EV/EBITDA values the whole business, debt included, against its core earnings.
▶ Watch: EV / EBITDA explained in 24 seconds
What it is
EV/EBITDA compares enterprise value (the whole-company price including debt, minus cash) to EBITDA, a measure of operating profit before financing and accounting deductions. Because it uses enterprise value, it captures debt that P/E ignores. It is widely used to compare companies with different debt levels and tax situations.
Why it matters
It is a favorite in mergers and acquisitions and for comparing capital-intensive or differently-leveraged firms because it neutralizes capital structure and tax. Pitfalls: EBITDA excludes real costs like capital spending and interest, so it can flatter heavily-indebted or asset-hungry businesses, and it is a non-GAAP figure that companies define inconsistently.
How it's calculated
Divide enterprise value (market capitalization plus total debt minus cash and equivalents) by trailing-twelve-month EBITDA.
How Quintarthai uses it
Enterprise-value multiples including EV/EBITDA are in the enterprise-value and multiples sections of the Ratios tab on a stock's company page, and EV/EBITDA is a filterable metric in the Stock Screener.
Cross-border note.

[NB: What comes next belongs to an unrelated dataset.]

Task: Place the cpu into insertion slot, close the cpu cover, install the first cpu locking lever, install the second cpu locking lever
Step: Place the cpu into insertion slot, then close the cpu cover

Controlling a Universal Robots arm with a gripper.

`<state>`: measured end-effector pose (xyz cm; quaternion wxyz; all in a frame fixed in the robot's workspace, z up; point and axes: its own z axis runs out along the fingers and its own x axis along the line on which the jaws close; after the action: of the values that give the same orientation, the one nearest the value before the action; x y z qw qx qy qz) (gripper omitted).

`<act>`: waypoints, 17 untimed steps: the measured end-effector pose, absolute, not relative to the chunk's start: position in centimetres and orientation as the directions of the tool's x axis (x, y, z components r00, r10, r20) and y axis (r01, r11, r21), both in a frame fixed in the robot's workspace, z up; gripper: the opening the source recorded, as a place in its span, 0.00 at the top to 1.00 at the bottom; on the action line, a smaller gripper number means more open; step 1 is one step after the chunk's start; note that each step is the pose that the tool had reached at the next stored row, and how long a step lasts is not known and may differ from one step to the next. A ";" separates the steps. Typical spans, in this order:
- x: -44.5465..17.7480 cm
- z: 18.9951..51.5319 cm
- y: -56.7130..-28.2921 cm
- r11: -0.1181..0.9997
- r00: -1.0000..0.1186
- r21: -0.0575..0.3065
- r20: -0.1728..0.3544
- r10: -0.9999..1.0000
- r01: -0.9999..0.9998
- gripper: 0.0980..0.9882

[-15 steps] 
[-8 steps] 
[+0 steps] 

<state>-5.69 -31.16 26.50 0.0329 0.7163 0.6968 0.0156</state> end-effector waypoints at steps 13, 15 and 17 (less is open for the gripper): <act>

IFRS 16 puts essentially all leases on the balance sheet and splits lease cost into depreciation and interest (so it lifts reported EBITDA), whereas US GAAP keeps an operating lease as a single operating expense, so a Canadian issuer's EBITDA, and any leases counted in enterprise value, can sit on a different basis than a US peer's.
FAQ
Why use EV/EBITDA instead of P/E?
EV/EBITDA includes debt and ignores tax and financing differences, so it allows fairer comparison of companies with very different capital structures.
What counts as a low EV/EBITDA?
It varies widely by industry; a multiple that is cheap for a stable utility may be expensive for a slow-growing industrial, so compare within the same sector.
Check your understanding
Why is EV/EBITDA often used to compare two companies with very different debt levels, where P/E might mislead?
By using enterprise value (which adds debt and subtracts cash) over EBITDA (profit before interest and taxes), the multiple removes the effects of differing leverage and tax, allowing fairer comparison; EBITDA is measured BEFORE interest (it does not subtract it), the ratio is not automatically lower for more-levered firms, and it uses trailing not forecast earnings.